• [Task details]: Only one span of the listing below should come back. It runs from the line with "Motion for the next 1" through the line with "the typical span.", and each of its lines must be reproduced exactly.

• [Record extracts]:
▼

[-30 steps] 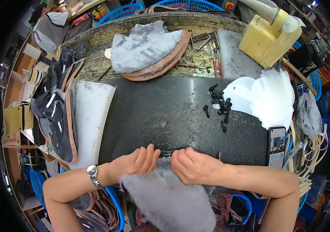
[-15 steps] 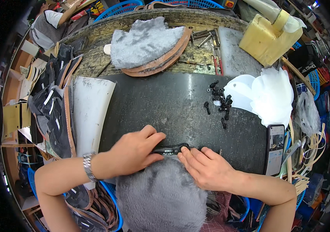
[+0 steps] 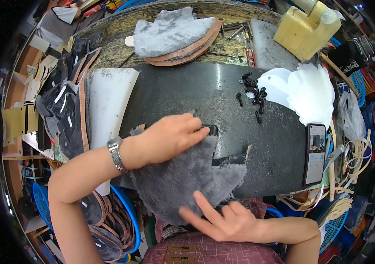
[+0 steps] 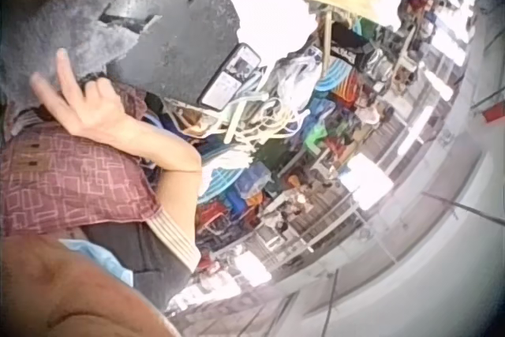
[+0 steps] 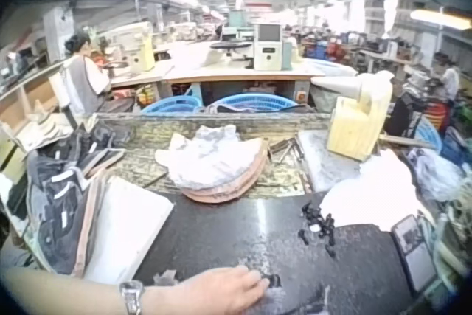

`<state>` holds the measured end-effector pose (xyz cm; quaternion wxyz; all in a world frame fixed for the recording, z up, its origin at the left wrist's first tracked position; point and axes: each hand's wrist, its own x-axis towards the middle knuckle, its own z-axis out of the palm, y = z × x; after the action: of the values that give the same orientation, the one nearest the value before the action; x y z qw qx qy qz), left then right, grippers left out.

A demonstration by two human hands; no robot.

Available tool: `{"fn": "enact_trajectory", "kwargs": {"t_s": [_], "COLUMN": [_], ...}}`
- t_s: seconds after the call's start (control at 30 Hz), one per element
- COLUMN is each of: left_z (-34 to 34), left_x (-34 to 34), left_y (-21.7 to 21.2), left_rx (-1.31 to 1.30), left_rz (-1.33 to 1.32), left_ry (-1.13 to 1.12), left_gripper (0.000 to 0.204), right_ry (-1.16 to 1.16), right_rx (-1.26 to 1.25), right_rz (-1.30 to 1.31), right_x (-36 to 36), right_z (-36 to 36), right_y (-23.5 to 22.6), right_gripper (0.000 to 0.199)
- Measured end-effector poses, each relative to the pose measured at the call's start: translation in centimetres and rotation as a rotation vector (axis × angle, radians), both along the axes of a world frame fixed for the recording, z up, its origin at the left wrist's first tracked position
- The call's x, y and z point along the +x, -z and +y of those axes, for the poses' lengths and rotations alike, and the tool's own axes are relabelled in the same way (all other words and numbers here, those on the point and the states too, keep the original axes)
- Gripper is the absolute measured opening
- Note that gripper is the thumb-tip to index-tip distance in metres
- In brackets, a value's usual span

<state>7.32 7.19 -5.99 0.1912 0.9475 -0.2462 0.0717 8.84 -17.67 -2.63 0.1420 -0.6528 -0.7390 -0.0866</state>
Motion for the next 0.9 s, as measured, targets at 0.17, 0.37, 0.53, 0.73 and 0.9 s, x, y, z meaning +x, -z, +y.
{"fn": "enact_trajectory", "kwargs": {"t_s": [0.17, 0.37, 0.53, 0.73, 0.9], "left_z": [0.5, -3.2, -5.6, -4.0, -2.2], "left_x": [0.6, -2.1, -5.1, -6.1, -5.2], "left_y": [-1.1, -0.8, 0.2, 1.0, 1.5], "left_rx": [-0.057, 0.078, 0.114, -0.064, -0.119], "left_rz": [0.276, 0.149, 0.091, 0.118, 0.035], "left_ry": [-0.075, -0.284, -0.400, -0.286, -0.161], "left_gripper": [0.027, 0.038, 0.060, 0.067, 0.053], "right_ry": [0.168, 0.153, 0.180, 0.320, 0.244], "right_rx": [0.202, -0.118, -0.171, -0.321, -0.202], "right_rz": [0.621, 0.473, 0.422, 0.120, -0.098], "right_x": [1.0, -1.2, -1.6, -2.5, -3.5], "right_z": [0.0, -2.1, -2.1, -2.3, -1.9], "right_y": [0.2, 3.1, 4.5, 2.7, 4.8], "right_gripper": [0.035, 0.041, 0.042, 0.063, 0.057]}}
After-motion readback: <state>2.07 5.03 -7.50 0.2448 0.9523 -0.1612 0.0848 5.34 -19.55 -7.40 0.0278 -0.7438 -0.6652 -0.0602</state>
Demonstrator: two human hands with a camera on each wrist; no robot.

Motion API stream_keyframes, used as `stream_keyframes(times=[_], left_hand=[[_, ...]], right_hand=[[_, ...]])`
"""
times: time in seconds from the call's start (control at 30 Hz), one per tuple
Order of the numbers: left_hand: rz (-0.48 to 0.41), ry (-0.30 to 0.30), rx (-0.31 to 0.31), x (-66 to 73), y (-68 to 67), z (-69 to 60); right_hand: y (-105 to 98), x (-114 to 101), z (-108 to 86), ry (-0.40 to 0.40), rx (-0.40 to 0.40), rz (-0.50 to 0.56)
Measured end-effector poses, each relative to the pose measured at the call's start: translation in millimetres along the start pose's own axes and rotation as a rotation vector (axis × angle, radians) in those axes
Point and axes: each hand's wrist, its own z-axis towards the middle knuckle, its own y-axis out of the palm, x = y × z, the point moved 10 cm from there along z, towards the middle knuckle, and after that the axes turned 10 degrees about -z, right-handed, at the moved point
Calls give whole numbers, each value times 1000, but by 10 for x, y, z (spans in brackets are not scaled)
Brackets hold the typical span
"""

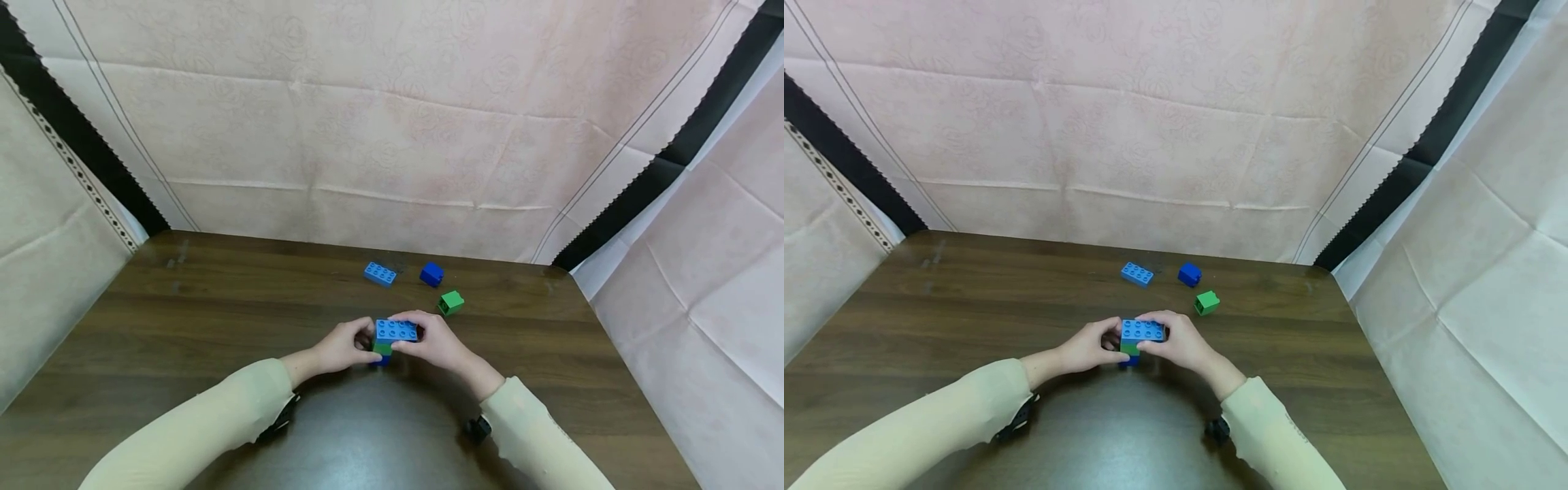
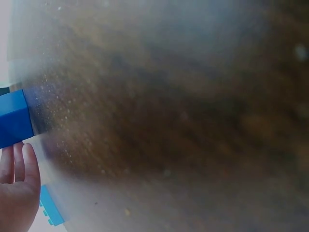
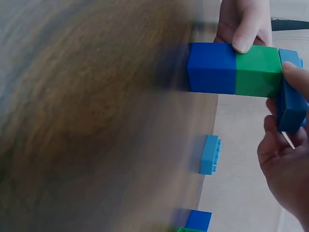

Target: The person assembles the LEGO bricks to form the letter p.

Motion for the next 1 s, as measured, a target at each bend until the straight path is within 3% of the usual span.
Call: stream_keyframes(times=[0.3,1.0], left_hand=[[-7,8,-6,-16,4,5],[-15,42,-14,10,-23,5]], right_hand=[[-4,-161,47,-111,62,-11],[-13,-242,99,-152,53,-30]])
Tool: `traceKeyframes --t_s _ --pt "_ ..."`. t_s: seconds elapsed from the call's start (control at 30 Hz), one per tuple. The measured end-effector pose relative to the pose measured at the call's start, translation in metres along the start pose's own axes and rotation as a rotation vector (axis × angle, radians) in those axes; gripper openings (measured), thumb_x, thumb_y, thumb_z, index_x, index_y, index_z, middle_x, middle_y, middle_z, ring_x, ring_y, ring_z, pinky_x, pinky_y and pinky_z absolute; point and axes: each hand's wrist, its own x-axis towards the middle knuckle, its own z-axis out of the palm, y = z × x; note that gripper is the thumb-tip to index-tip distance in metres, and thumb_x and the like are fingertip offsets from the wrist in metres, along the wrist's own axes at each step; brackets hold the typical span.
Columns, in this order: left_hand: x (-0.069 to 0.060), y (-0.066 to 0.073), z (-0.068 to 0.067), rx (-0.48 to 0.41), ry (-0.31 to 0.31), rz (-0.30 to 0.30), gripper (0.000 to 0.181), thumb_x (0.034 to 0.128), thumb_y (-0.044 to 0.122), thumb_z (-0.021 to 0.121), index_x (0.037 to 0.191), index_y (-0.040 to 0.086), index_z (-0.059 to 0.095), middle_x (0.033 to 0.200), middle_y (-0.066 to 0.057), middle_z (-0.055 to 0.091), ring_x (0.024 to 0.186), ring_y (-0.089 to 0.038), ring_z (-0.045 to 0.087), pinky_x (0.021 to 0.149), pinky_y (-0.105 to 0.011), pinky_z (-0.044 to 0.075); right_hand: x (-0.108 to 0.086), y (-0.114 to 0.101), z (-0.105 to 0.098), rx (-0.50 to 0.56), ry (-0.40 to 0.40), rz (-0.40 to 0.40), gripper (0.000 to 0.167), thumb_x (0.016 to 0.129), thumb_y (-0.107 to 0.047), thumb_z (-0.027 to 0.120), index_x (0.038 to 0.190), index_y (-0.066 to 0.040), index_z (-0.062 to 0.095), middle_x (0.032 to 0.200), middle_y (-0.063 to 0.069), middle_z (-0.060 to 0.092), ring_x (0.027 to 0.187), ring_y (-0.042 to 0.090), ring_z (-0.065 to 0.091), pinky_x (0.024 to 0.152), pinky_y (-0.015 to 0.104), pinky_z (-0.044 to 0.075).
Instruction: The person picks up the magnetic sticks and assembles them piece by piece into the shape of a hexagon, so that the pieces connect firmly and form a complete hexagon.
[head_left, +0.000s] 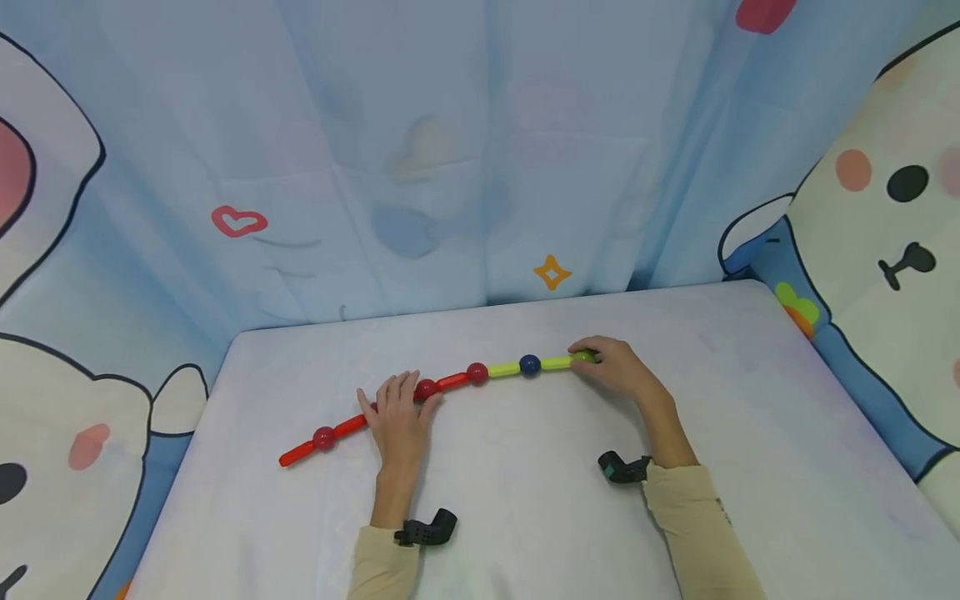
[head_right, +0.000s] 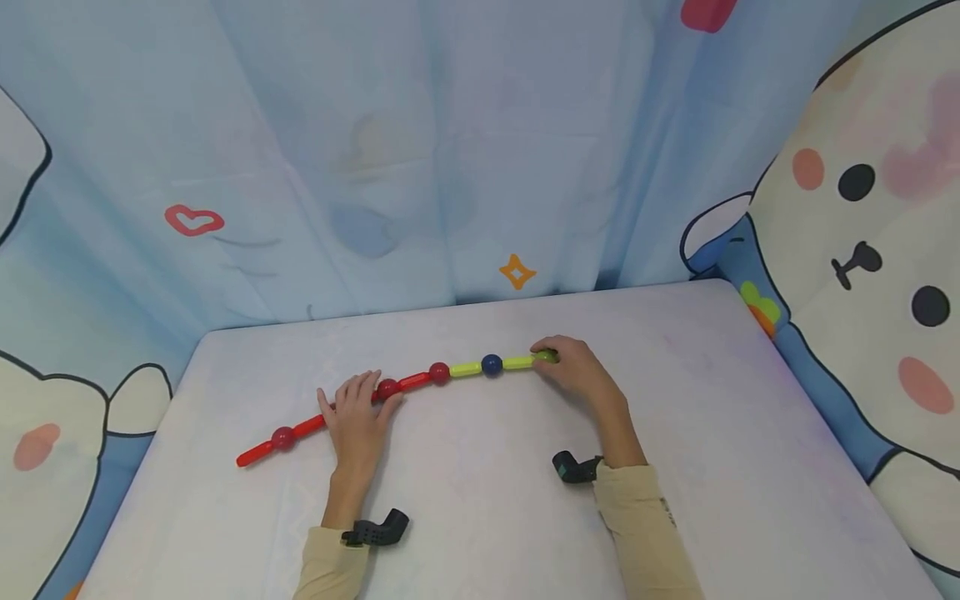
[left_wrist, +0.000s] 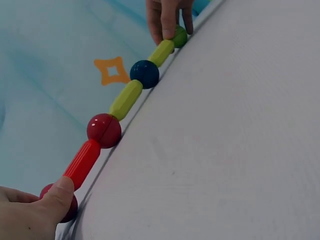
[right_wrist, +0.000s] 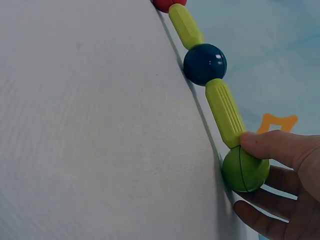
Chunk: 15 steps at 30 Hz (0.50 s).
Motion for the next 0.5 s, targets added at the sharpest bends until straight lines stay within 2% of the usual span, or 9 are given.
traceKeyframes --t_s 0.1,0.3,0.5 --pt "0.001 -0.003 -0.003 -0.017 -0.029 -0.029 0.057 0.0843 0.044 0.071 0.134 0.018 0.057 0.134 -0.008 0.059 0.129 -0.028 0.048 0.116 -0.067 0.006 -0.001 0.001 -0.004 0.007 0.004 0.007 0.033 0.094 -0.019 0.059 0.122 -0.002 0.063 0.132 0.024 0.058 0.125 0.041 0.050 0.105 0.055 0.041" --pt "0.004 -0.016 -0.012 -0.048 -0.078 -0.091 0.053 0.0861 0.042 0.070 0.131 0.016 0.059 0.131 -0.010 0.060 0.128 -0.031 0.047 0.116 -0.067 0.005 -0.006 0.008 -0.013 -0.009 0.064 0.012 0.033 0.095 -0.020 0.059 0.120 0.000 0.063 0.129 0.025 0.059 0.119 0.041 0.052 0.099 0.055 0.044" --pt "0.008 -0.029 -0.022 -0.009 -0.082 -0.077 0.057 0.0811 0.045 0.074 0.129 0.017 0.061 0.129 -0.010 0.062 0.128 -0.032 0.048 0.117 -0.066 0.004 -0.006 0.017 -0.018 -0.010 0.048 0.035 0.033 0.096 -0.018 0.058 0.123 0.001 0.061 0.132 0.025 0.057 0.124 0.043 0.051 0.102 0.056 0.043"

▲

• [Your solution]:
Motion for the next 1 s, as measured, a target at each bend until the straight path is within 3% of the usual span.
Call: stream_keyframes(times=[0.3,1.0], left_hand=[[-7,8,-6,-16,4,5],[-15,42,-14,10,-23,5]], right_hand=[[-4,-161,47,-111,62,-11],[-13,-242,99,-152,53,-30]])
Tool: `traceKeyframes --t_s _ --pt "_ ..."`. t_s: seconds elapsed from the call's start (control at 30 Hz), one per tuple. The measured end-effector pose relative to the pose measured at the call's start, translation in metres along the start pose's own axes and rotation as a rotation vector (axis × angle, radians) in those axes; gripper openings (measured), thumb_x, thumb_y, thumb_z, index_x, index_y, index_z, middle_x, middle_y, middle_z, ring_x, ring_y, ring_z, pinky_x, pinky_y and pinky_z absolute; point and axes: each hand's wrist, its own x-axis towards the middle knuckle, its own z-axis out of the palm, y = z × x; note that gripper is the thumb-tip to index-tip distance in metres, and thumb_x and the like are fingertip offsets from the wrist in metres, along the wrist's own axes at each step; brackets hold the typical span.

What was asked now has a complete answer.